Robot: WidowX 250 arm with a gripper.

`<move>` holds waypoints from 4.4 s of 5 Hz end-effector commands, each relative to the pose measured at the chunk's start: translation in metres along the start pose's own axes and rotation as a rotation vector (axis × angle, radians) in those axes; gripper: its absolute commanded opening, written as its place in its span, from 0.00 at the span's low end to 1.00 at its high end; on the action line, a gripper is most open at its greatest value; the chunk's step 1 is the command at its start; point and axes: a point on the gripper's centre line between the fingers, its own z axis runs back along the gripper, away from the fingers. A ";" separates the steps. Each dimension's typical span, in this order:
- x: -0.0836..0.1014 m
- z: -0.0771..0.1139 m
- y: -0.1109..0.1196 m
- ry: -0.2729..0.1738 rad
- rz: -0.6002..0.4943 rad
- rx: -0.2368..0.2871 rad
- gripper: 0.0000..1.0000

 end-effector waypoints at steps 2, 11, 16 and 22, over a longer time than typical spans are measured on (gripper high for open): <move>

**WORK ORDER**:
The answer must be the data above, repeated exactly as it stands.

**ANSWER SECTION**:
Robot: WidowX 250 arm with a gripper.

`<move>` holds waypoints from 4.4 s of 5 Hz end-effector commands, each relative to the pose measured at the chunk's start: translation in metres along the start pose's own axes and rotation as a rotation vector (axis × angle, radians) in those axes; gripper: its absolute commanded opening, written as its place in its span, from 0.00 at the span's low end to 1.00 at its high end; on the action line, a gripper is most open at its greatest value; the chunk's step 1 is the command at its start; point and axes: a point on the gripper's centre line between the fingers, its own z axis runs back along the gripper, away from the fingers. A ";" separates the steps. Each dimension's typical span, in this order:
- x: -0.0836..0.1014 m
- z: -0.0771..0.1139 m
- y: -0.1109..0.1196 m
- ry: -0.2729..0.1738 rad
- rz: -0.6002..0.4943 rad
- rx: -0.2368..0.2871 rad
- gripper: 0.0000..1.0000

 end-effector waypoints at steps 2, 11, 16 and 22, over a longer time than typical spans are measured on (gripper high for open): <move>

The complete output has now been given.